Do you like reading books or texts that were written a long time ago? I’ve just picked up a copy of Soren Kirkegaard’s ‘Fear and Trembling‘. Trying to read works that were written long ago (over 100 years) can be a real challenge though!
The writing style, sentence structure, vocabulary, and overall length is in sharp contrast to how our contemporary culture consumes content. What can become a difficulty can either make the text something to savour, or something to stumble over. This is purely down to the personal opinion of any given reader; maybe you love reading old, maybe you really don’t!
Why, then, is it important to occasionally pause and look back?

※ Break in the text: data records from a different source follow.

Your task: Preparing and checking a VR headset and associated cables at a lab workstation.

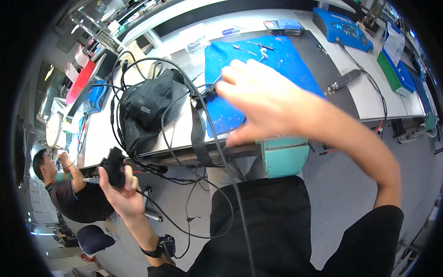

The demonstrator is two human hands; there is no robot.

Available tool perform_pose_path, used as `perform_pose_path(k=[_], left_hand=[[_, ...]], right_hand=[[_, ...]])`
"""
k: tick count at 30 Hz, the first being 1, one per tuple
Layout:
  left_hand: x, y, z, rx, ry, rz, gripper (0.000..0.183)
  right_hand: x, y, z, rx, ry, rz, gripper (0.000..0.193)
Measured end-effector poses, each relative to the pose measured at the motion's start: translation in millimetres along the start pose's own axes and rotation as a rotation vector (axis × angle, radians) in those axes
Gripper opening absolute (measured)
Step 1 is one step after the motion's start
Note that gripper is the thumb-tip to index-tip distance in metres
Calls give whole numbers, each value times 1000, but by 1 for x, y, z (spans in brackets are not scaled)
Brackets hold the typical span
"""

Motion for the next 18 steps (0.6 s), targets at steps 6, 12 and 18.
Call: perform_pose_path(k=[6,12,18], left_hand=[[48,-5,104,-32,323,30,41],[77,-76,154,56,421,207,39],[83,-83,189,318,495,115,38]], right_hand=[[21,-5,70,-379,-109,43,59],[-4,-22,117,-1160,-19,-195,72],[22,-32,131,-909,-167,-625,64]])
Point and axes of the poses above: each hand's wrist, its own x-axis away from the middle knuckle, its own y-axis out of the back of the hand, z = x × y, the point moved 8 cm from there along -x, towards the middle knuckle, and after that the axes turned 13 degrees about y, right-handed, at the moved point
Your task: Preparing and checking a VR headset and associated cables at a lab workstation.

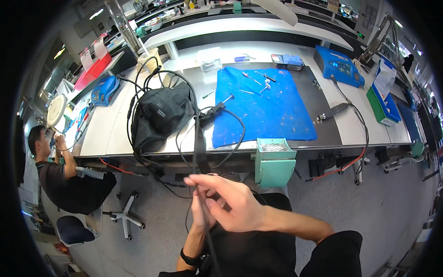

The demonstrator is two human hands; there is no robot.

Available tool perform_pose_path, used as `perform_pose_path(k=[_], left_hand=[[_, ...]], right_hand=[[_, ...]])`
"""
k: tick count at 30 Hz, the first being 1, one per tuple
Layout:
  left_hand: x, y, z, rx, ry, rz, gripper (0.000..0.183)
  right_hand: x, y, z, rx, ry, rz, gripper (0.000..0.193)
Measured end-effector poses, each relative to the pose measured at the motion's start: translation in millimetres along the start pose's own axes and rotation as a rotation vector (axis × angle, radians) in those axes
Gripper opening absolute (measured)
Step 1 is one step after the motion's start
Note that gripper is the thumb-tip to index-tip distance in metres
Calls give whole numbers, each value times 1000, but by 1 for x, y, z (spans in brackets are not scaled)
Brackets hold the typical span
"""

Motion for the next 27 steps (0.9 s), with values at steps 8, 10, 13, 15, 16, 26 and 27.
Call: perform_pose_path(k=[8,10,13,15,16,26,27], left_hand=[[0,-27,9,-372,-155,205,35],[3,-34,12,-361,-100,208,37],[6,-30,12,-309,-85,138,41],[10,-24,16,-373,-137,153,41],[12,-21,18,-377,-127,142,41],[18,-6,19,-425,-339,36,34],[20,-6,20,-412,-336,63,35]], right_hand=[[126,1,-13,274,-229,-613,46],[131,6,-17,348,-270,-514,29],[129,12,-10,650,-140,-418,26],[129,13,-9,662,-154,-390,23],[127,12,-9,671,-149,-364,22],[150,5,-44,77,-364,-676,27],[154,6,-45,77,-366,-680,27]])
Point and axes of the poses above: each hand's wrist, its own x-axis away from the middle knuckle, its own y-axis out of the back of the hand, z = x × y, the point moved 8 cm from there along -x, towards the middle knuckle, and after that the axes turned 13 degrees about y, right-handed, at the moved point
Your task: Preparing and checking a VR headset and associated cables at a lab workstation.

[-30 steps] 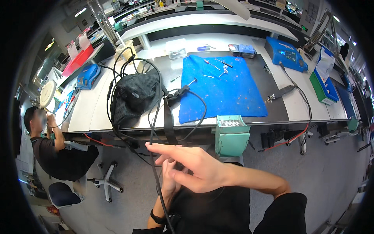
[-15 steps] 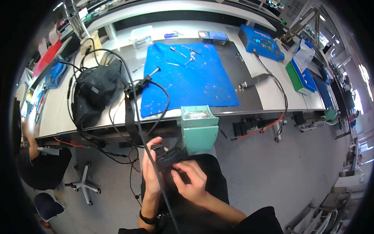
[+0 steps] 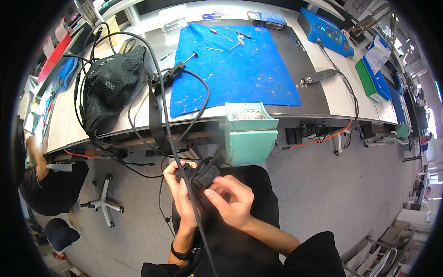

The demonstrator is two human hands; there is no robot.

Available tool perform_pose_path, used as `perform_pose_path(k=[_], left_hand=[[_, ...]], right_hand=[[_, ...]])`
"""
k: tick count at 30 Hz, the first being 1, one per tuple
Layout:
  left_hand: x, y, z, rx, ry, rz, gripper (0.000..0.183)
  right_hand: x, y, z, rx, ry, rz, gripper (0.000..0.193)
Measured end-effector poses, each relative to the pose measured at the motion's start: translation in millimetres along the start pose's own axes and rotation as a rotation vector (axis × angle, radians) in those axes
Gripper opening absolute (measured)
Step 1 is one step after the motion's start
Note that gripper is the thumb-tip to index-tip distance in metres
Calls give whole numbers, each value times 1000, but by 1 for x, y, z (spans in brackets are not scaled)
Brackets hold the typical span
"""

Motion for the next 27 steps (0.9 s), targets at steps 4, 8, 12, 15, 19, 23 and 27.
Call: perform_pose_path(k=[4,8,12,15,19,23,27], left_hand=[[3,-5,3,-13,97,90,37],[4,0,12,16,156,76,37],[5,-6,8,-25,86,75,40],[6,-11,-4,-279,-102,39,46],[12,-20,-13,-211,-163,121,65],[13,-30,-16,-184,-252,177,66],[11,-26,-11,-149,-221,184,64]], right_hand=[[-11,-2,9,51,132,193,36],[-24,-11,22,210,408,436,45],[-36,-16,32,423,579,369,51],[-50,-21,29,487,484,396,56],[-46,-12,24,278,395,207,43],[-37,-4,21,52,318,107,42],[-41,-15,23,-106,442,189,46]])
Point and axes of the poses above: each hand's wrist, its own x-axis away from the middle knuckle, its own y-axis out of the back of the hand, z = x × y, the point moved 8 cm from there along -x, towards the middle knuckle, and after that the axes turned 13 degrees about y, right-handed, at the moved point
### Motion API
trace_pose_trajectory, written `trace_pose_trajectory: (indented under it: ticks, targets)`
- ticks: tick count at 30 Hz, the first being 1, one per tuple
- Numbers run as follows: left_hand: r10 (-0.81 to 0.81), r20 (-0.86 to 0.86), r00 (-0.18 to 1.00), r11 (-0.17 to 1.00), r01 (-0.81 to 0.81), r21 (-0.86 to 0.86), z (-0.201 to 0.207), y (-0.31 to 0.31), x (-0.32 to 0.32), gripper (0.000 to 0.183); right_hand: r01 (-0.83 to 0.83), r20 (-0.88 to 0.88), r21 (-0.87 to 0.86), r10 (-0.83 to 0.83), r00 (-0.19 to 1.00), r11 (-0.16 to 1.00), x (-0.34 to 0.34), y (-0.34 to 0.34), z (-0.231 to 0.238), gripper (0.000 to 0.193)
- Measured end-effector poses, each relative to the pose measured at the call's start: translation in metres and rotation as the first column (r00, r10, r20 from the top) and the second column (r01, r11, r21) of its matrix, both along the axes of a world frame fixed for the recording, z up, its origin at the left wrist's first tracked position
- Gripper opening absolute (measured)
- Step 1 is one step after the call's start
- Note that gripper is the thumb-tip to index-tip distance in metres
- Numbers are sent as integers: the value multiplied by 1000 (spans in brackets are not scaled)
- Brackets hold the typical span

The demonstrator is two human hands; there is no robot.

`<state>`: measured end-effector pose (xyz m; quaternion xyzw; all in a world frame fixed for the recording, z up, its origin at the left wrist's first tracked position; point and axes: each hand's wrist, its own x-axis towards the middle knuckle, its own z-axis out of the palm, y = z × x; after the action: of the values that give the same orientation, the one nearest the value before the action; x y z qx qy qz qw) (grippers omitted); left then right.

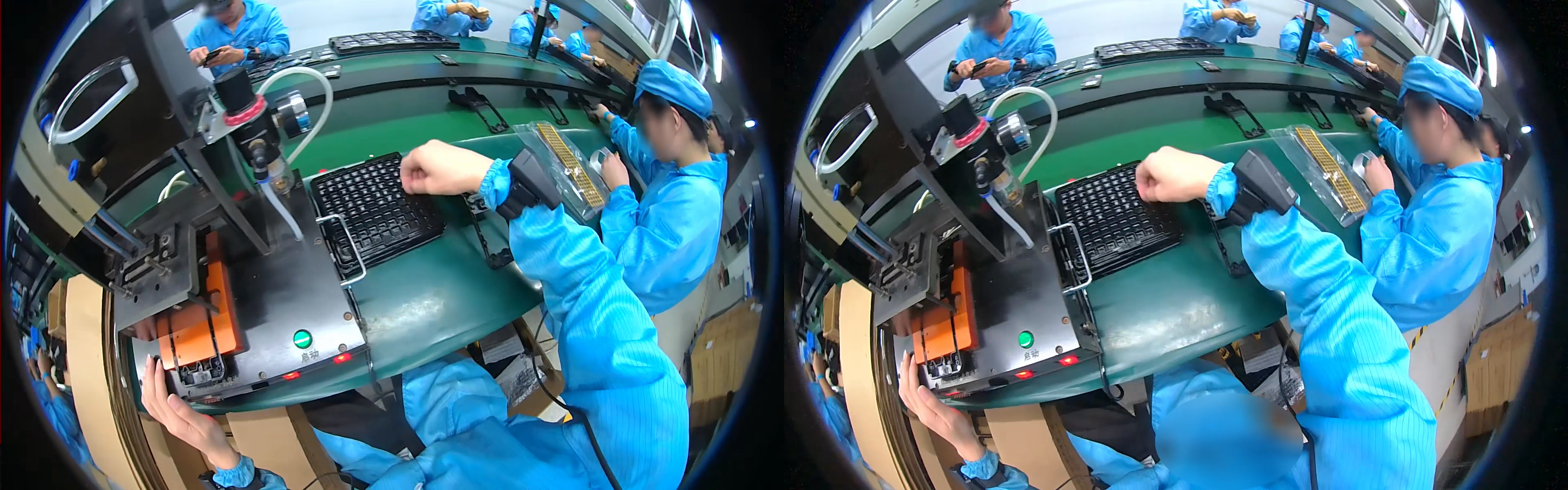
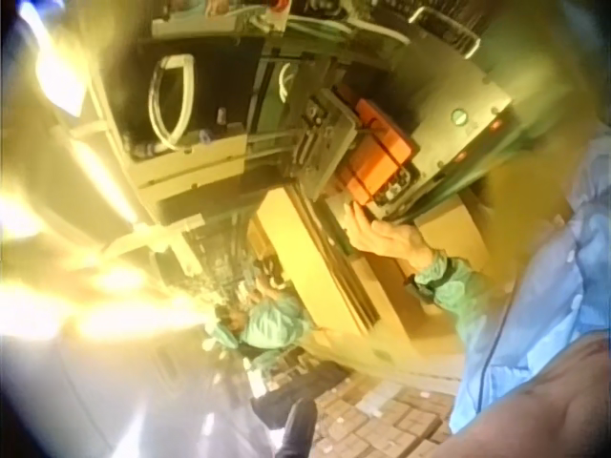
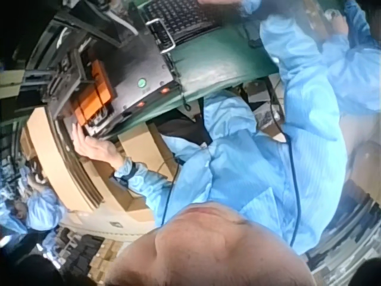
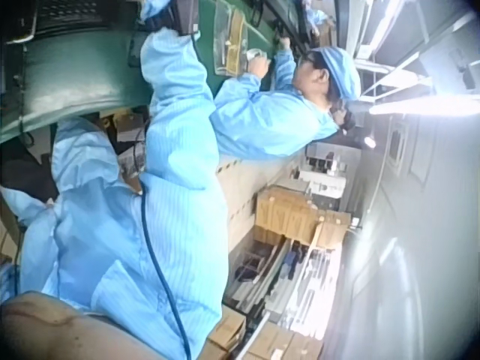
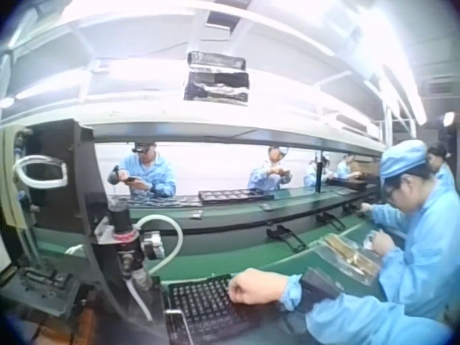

Well, we see that the faith we are contending for now in 2022 is the same faith, with the same Saviour, with the same wonderful, sure, and steadfast foundation as the faith of those who lived in a time gone by. It points to the eternality of Christ, the endurance of the faith, the generation-spanning character of our great and awesome God. Our 2022 faith that has been squashed and squeezed by COVID for a couple of years now is the same faith that fought slavery (in William Wilberforce, for example), endured hostility, and allowed men to serve in one place for half a century and more.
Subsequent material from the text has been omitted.